僕は茶道を嗜んでおらず、正確な解釈ではないかもしれません。
それでも、
「次はないかもしれないからこそ、その一瞬を大切にする」
そんな教えなのではないかと思っています。
一見すると、「継続」とは正反対の考え方のようにも思えます。
しかし、僕にはそうは感じられません。
続かないことを知る
エクリュが考える「継続」は、無理をして守り続けることではありません。
むしろ逆です。
できるだけ自然体で、
いつもの自分のまま続けられることを目指しています。
なぜなら、無理は続かないからです。
そして「継続」を考え続けてきたからこそ、続かないことにも詳しくなりました。
- 人との縁は続かないかもしれない。
- 物は壊れるかもしれない。
- 社会は変わるかもしれない。
- 命には限りがある。
だからこそ、未来を保証しようと力むのではなく、今日という一日を丁寧に積み重ねる。
その積み重ねこそが、結果として「継続」につながるのだと考えています。
そう思うと、「一期一会」と「継続」は決して矛盾しません。
自分らしくあること
では、何を軸に積み重ねればよいのでしょうか。
エクリュが大切にしているのは、
「自分らしくあること」
です。
自分以外の誰かになろうと頑張っても、長くは続きません。
見栄も、
背伸びも、
演じることも、
いつか疲れてしまいます。
だからまずは、
自分を知り、
自分を受け入れ、
その自分に合った住まいをつくる。
エクリュで言う「内観の知」とは、そのための考え方です。
継続は、自然体の延長線上にある
あらがわず、
ありのままを受け入れ、
その自分で今日を丁寧に暮らす。
その姿勢が続いた結果として、
「継続」が生まれる。
そして、一つひとつの出会いや時間を大切にする姿勢は、「一期一会」の心とも重なっているように思います。
クリの無垢材に託された想い
茶の湯を嗜まれる(仮称)松岡観音の家のお施主様。
そして、約10年もの間、エクリュのブログを読み続けてくださった方でもあります。
だから今回のクリの無垢材も、単なる憧れではなく、ご自身の価値観や暮らし方を踏まえた選択です。
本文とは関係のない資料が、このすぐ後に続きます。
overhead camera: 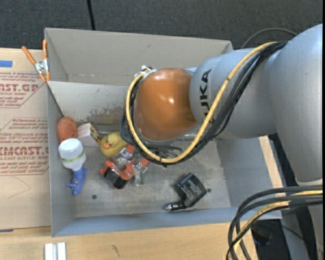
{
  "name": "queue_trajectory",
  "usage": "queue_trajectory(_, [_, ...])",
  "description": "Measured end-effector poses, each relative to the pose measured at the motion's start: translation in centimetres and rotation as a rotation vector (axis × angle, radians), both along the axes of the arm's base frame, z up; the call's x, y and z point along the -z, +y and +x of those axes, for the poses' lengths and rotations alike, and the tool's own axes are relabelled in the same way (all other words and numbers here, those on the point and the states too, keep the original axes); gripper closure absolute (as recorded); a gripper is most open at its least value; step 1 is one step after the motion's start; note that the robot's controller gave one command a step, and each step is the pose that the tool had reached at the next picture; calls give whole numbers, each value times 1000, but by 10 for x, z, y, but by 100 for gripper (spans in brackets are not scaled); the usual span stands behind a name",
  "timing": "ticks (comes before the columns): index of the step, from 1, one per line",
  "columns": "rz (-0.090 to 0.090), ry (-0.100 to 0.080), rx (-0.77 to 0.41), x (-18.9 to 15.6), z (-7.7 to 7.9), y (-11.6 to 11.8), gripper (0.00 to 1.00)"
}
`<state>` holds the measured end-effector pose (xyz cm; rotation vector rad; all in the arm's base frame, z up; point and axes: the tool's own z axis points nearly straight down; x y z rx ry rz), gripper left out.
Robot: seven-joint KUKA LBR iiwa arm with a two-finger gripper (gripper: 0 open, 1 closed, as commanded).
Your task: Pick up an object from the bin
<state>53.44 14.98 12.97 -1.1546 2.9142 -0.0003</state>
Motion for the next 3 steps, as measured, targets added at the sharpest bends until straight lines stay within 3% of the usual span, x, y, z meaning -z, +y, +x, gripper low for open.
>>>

住まいを設けても、いつでも人を招ける状態を維持している方は17.2%。
一方で、人を招けない状態で暮らしている方は55.4%にも及びます。
「継続」は、決して簡単なことではありません。
だからこそエクリュは、四半世紀にわたり、理想の暮らしが長く続く仕組みを考え続けてきました。
クリの無垢材も、これから傷がつき、色合いが変わり、味わいを深めていくことでしょう。
その変化を受け入れながら、日々を積み重ねていく。
そこには、「一期一会」の心と、エクリュが大切にしている「継続」の考え方が、自然なかたちで同居しているように思います。
その暮らしが末永く豊かなものとなり、お施主様のご負担が少しでも軽やかなものとなることを願っています。